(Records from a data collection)
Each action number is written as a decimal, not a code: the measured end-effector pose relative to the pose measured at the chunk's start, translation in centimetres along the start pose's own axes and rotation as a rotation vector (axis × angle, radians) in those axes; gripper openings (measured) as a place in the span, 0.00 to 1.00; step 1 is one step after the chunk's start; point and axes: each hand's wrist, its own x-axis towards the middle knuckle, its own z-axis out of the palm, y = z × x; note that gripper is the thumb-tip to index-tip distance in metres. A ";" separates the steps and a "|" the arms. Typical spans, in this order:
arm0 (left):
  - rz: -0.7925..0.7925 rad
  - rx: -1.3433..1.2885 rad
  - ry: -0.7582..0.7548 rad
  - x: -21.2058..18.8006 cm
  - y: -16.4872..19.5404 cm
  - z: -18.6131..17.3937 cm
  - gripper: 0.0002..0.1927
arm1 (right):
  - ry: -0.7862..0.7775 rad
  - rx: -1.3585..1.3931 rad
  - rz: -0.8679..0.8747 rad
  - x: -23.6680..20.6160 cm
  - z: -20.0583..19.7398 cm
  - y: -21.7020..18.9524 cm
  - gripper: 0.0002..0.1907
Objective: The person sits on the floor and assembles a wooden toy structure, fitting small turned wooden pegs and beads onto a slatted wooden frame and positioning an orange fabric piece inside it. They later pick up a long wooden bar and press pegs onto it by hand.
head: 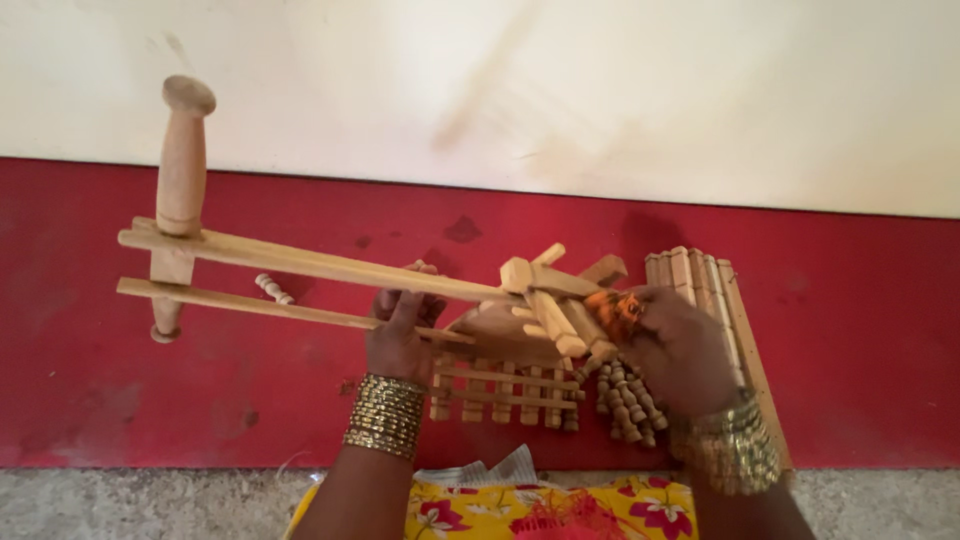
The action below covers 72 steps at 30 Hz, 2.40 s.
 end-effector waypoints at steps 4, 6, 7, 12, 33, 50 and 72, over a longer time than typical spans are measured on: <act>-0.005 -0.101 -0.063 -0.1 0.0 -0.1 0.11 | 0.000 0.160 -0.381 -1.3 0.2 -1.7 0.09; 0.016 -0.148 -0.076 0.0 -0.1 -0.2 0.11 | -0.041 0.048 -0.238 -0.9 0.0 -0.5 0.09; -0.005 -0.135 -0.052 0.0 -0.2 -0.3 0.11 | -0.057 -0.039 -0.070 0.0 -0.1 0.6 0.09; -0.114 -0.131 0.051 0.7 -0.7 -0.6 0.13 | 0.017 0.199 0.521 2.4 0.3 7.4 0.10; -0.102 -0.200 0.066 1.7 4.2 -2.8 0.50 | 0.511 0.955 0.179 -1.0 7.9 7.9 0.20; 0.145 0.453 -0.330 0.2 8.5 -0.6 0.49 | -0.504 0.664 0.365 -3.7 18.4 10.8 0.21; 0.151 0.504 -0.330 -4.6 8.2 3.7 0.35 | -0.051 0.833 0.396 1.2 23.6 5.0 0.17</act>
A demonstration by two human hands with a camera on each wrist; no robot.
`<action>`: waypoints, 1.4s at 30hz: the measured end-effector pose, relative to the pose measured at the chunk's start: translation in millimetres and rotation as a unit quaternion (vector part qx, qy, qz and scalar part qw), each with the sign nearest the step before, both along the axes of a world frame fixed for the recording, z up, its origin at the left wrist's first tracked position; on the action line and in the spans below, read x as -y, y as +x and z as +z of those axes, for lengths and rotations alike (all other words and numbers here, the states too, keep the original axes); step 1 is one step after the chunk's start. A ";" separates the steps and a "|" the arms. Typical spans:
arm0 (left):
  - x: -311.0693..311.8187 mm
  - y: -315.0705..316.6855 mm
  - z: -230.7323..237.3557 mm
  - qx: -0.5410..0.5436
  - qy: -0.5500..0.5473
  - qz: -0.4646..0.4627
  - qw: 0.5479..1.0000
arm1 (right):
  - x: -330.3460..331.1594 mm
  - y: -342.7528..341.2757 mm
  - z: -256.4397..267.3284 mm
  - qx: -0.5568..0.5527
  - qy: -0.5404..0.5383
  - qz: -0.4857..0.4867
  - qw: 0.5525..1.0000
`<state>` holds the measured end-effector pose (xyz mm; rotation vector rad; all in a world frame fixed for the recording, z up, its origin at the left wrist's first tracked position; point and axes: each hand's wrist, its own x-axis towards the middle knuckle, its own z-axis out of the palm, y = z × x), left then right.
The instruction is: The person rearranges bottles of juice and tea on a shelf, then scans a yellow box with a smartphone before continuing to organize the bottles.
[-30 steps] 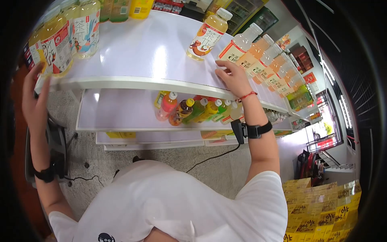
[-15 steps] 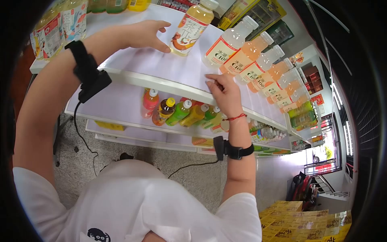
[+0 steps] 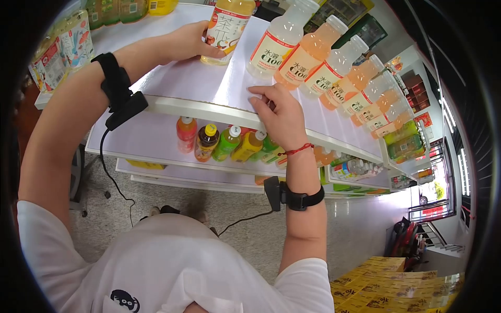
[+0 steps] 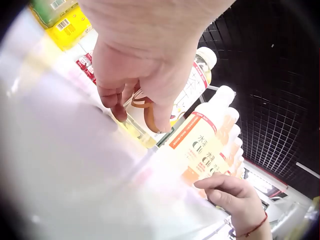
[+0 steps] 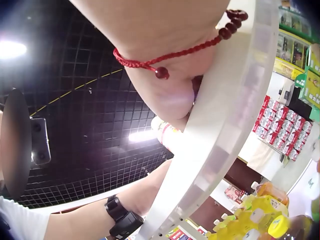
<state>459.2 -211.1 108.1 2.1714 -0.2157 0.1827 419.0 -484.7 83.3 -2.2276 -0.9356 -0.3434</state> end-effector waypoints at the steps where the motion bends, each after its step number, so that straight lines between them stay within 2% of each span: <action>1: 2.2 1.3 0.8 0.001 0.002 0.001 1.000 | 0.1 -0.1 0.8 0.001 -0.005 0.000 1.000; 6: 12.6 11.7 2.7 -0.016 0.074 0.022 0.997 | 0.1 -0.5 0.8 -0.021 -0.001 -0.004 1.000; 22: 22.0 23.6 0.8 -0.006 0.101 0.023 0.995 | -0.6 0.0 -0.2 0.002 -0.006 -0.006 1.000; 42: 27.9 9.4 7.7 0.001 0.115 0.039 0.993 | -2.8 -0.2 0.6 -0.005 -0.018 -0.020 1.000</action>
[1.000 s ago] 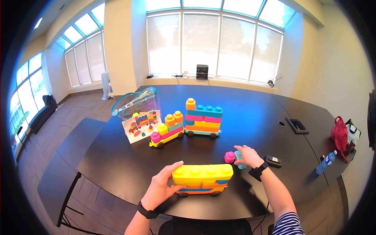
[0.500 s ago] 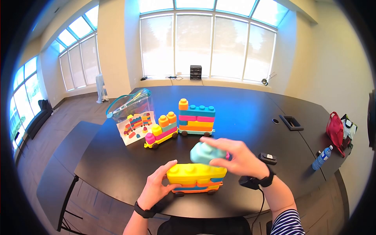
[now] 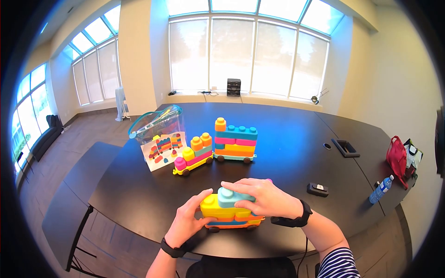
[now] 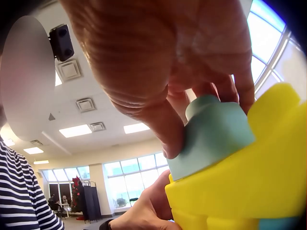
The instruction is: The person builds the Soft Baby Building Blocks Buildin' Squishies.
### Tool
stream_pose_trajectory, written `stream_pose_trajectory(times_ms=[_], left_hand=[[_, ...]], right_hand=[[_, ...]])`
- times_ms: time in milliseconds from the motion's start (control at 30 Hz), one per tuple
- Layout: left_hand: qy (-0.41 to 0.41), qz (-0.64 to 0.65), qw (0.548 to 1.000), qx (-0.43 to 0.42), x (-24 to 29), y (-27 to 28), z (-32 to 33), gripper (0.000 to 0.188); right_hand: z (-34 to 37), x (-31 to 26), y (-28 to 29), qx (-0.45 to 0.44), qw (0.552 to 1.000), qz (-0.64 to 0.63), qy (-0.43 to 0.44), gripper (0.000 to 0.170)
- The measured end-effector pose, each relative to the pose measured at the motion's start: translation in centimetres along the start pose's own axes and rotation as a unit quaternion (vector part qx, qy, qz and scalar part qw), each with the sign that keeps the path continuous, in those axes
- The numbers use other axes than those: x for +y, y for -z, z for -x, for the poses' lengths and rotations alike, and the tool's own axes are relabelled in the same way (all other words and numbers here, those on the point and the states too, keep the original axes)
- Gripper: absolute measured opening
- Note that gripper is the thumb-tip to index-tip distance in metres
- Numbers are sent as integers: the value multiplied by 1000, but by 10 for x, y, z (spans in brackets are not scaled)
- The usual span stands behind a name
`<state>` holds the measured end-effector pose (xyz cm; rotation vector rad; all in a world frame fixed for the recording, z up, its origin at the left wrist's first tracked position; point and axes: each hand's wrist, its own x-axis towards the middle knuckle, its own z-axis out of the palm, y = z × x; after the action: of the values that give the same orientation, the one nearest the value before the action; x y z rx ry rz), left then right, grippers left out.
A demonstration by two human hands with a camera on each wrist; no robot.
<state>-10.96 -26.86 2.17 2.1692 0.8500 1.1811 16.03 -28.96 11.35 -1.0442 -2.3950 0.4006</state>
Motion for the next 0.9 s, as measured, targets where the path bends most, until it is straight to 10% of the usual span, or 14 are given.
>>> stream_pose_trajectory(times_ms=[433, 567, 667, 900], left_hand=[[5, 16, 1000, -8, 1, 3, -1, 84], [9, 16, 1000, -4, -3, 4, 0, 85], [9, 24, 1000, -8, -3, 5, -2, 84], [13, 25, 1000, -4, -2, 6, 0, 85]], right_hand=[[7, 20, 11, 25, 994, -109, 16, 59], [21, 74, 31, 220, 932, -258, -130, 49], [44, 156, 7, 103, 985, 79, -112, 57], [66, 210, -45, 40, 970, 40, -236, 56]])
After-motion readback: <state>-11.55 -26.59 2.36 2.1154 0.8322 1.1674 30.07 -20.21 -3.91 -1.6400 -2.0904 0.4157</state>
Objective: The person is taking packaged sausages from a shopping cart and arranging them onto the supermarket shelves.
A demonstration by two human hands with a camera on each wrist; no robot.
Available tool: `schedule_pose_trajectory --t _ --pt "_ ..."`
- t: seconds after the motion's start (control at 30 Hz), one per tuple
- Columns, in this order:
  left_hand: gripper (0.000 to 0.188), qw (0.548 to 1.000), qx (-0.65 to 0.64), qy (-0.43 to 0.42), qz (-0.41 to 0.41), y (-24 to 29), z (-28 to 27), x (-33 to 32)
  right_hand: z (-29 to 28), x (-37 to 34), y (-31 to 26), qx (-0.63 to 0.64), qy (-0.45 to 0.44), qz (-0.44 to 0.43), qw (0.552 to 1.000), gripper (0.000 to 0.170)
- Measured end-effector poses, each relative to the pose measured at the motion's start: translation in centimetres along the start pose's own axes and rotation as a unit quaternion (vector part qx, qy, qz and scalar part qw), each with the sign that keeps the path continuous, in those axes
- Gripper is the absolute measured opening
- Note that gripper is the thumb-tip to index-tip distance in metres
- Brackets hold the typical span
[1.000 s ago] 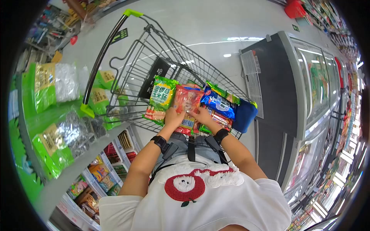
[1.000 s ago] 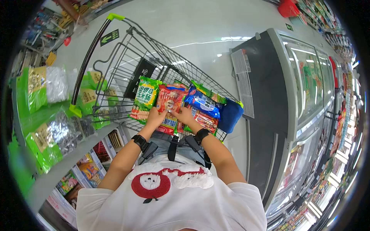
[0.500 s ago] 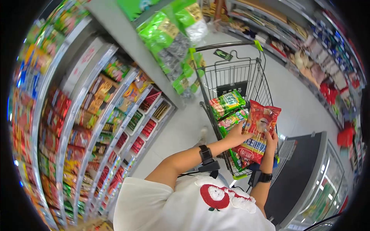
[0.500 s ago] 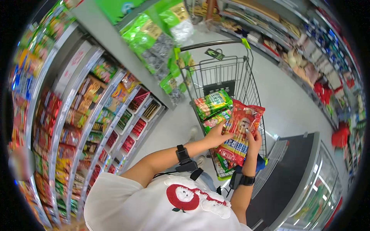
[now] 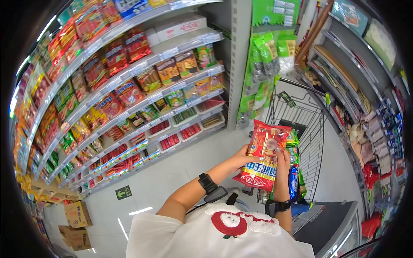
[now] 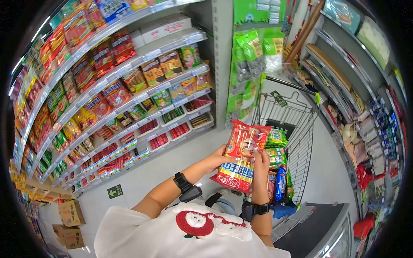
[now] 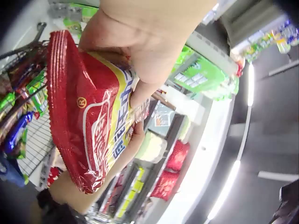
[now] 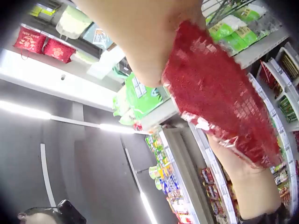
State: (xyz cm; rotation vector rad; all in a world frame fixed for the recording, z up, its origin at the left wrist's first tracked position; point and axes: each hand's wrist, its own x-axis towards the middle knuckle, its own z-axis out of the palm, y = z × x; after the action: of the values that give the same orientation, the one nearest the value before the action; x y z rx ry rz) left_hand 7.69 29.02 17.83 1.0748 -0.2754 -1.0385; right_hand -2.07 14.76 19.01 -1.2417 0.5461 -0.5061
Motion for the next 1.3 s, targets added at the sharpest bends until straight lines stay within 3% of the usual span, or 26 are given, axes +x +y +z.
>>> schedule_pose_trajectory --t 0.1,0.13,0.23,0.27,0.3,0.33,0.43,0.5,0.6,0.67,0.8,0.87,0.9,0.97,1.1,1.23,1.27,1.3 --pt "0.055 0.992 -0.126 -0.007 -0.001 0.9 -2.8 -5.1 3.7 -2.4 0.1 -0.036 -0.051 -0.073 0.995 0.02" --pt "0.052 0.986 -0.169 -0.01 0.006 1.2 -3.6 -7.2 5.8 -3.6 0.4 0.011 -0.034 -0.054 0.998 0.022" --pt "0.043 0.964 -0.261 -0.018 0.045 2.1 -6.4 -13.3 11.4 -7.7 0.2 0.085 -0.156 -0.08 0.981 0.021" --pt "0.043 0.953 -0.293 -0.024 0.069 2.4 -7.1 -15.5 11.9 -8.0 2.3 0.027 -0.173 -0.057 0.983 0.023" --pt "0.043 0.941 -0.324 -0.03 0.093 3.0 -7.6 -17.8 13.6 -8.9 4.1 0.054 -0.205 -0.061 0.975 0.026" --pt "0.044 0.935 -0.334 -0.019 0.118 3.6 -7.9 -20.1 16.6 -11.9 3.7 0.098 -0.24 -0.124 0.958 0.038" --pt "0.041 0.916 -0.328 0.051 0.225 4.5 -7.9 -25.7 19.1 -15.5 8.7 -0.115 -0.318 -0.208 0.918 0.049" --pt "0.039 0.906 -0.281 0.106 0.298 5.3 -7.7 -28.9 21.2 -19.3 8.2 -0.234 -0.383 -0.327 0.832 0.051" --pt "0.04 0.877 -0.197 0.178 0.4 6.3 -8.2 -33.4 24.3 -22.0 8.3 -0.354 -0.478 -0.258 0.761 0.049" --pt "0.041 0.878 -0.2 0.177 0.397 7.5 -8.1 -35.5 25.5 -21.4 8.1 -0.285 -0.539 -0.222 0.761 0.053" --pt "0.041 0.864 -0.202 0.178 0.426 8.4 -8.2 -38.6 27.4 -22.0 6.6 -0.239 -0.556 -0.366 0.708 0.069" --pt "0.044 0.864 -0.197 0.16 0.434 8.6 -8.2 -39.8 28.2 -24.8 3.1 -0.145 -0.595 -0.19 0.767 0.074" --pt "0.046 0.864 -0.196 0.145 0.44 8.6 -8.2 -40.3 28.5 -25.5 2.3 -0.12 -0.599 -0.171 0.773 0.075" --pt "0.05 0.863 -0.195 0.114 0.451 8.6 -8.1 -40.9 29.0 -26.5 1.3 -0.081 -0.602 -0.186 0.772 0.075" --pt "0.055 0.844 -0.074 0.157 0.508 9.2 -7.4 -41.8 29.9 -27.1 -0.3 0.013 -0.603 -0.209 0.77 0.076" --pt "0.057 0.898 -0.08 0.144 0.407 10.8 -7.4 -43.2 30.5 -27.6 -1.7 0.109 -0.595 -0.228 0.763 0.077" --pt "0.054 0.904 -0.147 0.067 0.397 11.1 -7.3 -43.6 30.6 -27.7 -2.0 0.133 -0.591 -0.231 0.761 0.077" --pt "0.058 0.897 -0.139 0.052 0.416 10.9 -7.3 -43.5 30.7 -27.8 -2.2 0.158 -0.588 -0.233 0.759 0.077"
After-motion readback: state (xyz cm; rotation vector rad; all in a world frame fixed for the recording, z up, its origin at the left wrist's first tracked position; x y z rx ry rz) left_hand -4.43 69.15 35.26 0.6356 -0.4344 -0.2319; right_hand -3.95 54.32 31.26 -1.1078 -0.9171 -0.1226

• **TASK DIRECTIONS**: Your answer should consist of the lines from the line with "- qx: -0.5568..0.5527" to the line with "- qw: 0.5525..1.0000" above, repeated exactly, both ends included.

• **EXERCISE RESPONSE**:
  - qx: -0.5568..0.5527
  - qy: -0.5404..0.5383
  - qz: -0.4857..0.4867
  - qw: 0.5525..1.0000

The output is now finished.